*AIM OF THE EXERCISE*
Look for "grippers" in the material below and show each line that contains it.

*RECORDS PROVIDED*
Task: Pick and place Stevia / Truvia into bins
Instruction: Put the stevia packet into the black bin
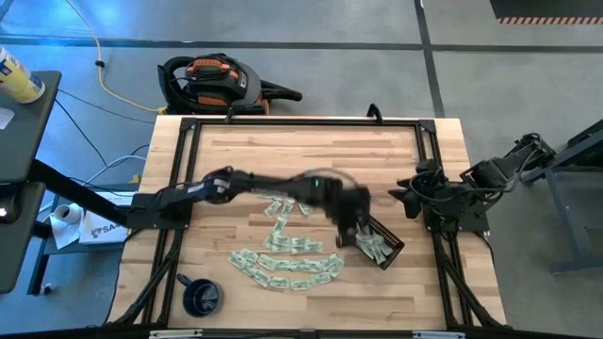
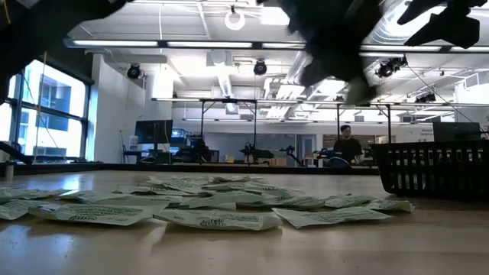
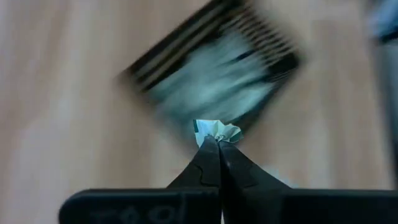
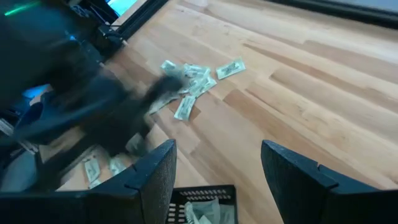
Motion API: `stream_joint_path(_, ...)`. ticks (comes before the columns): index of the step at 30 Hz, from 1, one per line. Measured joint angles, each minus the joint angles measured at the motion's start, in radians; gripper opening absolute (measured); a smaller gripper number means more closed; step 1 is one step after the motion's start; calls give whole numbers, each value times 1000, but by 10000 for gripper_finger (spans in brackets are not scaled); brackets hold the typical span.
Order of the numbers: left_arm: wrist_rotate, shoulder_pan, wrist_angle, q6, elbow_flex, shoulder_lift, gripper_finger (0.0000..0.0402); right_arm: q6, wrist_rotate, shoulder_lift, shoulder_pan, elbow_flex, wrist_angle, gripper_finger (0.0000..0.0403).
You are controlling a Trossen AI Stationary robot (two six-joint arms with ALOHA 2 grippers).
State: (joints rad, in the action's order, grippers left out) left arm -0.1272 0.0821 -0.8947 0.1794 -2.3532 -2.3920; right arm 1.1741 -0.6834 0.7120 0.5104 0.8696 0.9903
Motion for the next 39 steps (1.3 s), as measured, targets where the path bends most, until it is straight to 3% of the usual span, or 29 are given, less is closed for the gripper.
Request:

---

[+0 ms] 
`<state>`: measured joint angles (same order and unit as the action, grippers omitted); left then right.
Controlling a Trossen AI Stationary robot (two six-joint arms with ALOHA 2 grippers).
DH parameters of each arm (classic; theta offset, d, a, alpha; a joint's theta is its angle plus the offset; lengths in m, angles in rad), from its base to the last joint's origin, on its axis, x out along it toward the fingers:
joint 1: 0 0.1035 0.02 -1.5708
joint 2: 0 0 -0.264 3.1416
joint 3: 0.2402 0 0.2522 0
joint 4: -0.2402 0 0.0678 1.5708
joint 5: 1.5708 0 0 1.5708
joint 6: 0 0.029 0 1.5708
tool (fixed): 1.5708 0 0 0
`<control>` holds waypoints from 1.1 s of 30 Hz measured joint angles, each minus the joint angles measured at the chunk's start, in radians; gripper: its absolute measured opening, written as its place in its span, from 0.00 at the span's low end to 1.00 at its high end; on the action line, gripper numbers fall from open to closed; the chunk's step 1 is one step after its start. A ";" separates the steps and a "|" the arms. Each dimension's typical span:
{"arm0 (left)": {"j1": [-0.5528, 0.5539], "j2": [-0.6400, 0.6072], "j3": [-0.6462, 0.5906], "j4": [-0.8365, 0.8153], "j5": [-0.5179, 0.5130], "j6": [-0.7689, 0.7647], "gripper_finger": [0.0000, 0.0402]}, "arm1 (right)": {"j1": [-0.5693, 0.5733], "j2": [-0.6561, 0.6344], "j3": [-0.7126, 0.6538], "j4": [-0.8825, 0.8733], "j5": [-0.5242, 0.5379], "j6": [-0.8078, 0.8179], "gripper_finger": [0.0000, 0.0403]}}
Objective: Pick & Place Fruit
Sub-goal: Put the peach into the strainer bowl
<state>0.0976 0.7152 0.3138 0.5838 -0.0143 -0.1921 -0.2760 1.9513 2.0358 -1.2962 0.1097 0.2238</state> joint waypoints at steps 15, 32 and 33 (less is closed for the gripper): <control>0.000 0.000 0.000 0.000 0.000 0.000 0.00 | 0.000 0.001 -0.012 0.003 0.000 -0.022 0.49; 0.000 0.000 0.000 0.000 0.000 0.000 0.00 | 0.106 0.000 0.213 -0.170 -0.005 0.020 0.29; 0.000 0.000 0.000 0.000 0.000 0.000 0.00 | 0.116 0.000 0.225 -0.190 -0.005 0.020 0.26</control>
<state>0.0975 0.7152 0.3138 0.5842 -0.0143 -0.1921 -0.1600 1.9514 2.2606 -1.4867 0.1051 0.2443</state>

*TASK ANSWER*
You are controlling a Trossen AI Stationary robot (two six-joint arms with ALOHA 2 grippers).
State: (joints rad, in the action's order, grippers left out) left arm -0.1272 0.0821 -0.8947 0.1794 -2.3532 -2.3920; right arm 1.1741 -0.6834 0.7120 0.5104 0.8696 0.9903
`<state>`: measured joint angles (same order and unit as the action, grippers omitted); left then right.
Controlling a Trossen AI Stationary robot (two six-joint arms with ALOHA 2 grippers).

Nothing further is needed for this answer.